> **Exercise details**: Could you reproduce, from the records below, everything from the line with "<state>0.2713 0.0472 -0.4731" down to the line with "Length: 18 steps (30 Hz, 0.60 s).", keeping both of those lines and changing nothing?

> **Entries shown**:
[Start of Attachment]

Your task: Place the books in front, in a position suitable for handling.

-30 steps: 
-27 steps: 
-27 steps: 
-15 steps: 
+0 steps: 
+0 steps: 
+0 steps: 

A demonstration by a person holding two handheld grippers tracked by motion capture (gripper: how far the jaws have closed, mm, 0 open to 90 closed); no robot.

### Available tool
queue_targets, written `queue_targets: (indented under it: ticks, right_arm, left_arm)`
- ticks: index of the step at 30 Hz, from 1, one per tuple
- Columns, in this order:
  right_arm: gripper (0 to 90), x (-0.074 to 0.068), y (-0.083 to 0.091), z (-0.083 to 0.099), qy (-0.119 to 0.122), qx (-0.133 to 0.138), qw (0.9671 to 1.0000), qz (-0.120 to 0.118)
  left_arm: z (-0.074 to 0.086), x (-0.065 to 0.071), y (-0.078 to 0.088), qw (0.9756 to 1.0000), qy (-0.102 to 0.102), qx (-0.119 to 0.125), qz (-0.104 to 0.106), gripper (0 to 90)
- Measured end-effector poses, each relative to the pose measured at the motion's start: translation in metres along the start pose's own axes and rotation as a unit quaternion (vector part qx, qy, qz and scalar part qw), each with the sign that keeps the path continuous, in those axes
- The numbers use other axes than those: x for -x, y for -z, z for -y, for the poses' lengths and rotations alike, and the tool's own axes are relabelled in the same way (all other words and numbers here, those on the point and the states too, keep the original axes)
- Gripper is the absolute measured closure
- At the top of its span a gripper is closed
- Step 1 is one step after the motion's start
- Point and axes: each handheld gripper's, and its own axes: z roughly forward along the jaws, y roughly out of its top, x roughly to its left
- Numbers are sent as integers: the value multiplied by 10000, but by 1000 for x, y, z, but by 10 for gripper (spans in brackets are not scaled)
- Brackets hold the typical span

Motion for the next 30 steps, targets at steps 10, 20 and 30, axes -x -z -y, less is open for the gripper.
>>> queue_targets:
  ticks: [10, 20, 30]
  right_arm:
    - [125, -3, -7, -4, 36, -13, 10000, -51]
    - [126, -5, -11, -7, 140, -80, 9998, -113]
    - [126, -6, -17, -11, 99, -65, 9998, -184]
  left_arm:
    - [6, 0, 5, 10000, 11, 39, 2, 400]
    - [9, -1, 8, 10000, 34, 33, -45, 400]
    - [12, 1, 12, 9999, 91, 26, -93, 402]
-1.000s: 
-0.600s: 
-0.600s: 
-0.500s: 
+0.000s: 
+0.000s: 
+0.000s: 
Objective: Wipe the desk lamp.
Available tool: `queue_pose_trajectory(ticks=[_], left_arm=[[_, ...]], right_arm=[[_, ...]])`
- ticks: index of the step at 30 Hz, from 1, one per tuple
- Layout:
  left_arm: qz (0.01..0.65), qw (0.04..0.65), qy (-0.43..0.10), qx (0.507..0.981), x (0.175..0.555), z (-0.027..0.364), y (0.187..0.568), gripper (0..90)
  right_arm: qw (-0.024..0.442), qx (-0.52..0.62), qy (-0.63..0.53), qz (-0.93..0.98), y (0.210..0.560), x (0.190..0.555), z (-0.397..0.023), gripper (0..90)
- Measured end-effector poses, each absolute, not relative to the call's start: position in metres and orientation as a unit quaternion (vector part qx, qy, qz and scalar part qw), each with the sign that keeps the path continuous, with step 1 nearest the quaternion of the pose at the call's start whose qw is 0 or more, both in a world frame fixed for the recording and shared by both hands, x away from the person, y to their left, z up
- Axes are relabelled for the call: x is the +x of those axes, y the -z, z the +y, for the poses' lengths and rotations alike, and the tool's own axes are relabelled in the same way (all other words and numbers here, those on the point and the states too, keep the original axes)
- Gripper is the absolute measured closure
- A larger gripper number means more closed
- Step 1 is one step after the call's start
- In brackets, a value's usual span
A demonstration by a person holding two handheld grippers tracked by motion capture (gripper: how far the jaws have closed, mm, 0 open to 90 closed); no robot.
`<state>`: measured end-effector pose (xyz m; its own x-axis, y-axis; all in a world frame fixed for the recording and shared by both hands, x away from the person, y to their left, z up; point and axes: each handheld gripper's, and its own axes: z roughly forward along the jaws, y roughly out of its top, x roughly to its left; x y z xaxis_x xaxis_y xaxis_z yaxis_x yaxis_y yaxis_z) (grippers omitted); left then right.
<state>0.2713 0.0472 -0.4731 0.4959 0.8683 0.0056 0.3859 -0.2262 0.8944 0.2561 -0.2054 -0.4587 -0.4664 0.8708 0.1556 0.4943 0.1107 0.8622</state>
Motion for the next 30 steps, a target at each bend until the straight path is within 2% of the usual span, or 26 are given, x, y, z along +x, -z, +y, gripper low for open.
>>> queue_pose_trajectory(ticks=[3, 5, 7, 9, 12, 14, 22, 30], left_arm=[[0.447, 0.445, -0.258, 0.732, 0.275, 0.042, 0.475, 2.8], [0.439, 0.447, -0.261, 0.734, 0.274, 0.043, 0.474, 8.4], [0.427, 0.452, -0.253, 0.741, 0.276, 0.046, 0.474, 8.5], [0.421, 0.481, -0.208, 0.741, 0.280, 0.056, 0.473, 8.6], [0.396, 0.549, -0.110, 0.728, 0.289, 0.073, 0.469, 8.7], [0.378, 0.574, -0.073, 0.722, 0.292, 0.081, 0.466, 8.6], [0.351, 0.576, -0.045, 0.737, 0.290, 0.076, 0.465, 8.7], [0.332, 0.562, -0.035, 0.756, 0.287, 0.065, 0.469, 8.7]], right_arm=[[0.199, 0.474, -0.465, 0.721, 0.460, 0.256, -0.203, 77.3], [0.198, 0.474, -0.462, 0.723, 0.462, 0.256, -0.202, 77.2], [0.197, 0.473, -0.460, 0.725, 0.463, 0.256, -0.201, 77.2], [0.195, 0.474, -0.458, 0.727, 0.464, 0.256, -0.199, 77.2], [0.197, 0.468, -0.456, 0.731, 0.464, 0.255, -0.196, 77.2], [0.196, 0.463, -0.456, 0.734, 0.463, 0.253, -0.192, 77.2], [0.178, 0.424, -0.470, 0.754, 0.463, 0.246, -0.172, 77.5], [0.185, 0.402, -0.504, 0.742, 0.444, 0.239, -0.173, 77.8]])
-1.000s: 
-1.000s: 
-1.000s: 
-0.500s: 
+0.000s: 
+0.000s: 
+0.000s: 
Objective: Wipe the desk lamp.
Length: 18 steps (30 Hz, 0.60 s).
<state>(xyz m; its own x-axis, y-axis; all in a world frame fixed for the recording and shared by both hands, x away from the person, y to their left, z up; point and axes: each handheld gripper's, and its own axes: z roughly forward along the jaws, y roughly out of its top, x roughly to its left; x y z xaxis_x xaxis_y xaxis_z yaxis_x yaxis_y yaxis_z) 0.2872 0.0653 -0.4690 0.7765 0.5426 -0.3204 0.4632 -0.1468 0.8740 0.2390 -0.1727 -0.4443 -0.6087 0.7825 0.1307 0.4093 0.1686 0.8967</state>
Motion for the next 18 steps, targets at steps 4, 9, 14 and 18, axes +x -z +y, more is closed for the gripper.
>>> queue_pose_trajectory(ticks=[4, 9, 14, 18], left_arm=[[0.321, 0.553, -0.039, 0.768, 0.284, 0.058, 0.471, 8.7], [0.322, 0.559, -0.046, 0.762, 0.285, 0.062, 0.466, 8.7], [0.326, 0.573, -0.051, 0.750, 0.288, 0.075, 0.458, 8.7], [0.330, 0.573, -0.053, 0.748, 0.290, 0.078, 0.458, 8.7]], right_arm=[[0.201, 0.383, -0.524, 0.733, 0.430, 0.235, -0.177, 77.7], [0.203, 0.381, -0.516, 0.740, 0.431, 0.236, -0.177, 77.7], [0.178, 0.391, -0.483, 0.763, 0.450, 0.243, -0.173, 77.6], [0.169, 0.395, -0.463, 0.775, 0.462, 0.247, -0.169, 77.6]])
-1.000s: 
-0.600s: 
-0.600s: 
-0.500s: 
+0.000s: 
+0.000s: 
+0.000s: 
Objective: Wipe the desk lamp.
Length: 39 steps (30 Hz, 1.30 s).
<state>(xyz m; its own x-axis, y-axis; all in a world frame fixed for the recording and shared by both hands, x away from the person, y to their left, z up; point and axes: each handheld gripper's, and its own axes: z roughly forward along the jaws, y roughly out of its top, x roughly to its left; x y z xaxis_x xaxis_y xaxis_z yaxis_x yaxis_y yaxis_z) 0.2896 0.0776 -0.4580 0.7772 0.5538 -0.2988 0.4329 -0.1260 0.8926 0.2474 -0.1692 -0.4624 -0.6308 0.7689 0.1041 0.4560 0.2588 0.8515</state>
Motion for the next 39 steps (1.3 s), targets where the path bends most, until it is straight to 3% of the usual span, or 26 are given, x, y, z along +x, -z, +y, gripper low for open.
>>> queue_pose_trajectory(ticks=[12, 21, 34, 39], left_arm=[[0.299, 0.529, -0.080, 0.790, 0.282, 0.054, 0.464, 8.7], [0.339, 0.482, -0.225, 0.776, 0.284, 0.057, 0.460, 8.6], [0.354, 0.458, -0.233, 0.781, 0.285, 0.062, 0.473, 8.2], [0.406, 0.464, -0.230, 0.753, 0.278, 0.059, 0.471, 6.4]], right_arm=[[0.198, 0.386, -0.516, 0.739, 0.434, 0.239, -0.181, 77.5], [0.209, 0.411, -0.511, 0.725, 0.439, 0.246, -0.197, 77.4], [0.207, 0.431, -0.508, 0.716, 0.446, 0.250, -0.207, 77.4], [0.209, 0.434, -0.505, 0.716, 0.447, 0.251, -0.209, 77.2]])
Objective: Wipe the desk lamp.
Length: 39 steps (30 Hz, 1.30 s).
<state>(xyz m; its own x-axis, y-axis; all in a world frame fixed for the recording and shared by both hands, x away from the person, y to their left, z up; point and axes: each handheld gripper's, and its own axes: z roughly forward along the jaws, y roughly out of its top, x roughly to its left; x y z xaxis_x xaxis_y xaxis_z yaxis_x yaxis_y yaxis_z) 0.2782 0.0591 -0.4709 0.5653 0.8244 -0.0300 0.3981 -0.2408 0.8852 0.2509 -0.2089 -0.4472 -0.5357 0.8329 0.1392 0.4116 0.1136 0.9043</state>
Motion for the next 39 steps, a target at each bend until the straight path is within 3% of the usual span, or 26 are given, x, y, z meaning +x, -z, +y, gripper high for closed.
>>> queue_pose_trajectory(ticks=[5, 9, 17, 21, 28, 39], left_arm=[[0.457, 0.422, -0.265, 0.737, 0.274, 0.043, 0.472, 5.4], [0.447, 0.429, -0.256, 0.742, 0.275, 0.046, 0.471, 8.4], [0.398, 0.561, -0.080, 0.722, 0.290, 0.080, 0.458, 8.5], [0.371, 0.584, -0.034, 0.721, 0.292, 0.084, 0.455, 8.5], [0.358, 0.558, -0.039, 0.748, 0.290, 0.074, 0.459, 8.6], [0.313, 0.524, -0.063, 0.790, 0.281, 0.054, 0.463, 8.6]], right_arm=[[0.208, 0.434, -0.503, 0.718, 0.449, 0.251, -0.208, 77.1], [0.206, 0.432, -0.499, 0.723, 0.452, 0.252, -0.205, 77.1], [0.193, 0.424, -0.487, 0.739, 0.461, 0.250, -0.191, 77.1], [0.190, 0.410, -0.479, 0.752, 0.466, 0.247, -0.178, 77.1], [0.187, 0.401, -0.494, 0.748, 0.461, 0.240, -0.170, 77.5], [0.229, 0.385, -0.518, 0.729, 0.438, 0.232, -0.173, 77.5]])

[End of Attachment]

> **Completed exercise**:
<state>0.2713 0.0472 -0.4731 0.4959 0.8683 0.0056 0.3859 -0.2262 0.8944 0.2561 -0.2054 -0.4587 -0.4664 0.8708 0.1556 0.4943 0.1107 0.8622</state>
Motion for the next 30 steps, a target at each bend until the straight path is within 2% of the usual span, or 26 are given, x, y, z along +x, -z, +y, gripper low for open.
>>> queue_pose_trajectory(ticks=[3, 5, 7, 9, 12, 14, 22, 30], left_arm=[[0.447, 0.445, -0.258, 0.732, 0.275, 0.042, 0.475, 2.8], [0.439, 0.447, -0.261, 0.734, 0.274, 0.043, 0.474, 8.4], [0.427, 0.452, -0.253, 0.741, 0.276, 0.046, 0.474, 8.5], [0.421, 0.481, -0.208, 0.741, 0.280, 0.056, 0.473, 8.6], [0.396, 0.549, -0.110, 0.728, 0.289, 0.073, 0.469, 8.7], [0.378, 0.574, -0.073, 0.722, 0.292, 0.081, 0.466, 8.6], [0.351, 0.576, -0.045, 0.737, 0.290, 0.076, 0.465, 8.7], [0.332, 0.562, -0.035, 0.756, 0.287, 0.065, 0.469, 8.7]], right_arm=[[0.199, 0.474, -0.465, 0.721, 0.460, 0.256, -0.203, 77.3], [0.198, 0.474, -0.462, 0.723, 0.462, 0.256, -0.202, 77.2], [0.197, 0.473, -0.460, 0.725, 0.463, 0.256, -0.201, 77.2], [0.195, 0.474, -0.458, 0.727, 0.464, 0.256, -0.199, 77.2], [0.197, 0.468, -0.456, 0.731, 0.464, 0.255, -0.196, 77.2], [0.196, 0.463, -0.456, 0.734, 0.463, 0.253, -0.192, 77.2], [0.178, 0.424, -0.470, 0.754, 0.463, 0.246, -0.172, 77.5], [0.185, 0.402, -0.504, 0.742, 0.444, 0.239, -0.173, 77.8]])
-1.000s: 
-1.000s: 
-1.000s: 
-0.500s: 
+0.000s: 
+0.000s: 
+0.000s: 
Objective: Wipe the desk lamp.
Length: 18 steps (30 Hz, 0.60 s).

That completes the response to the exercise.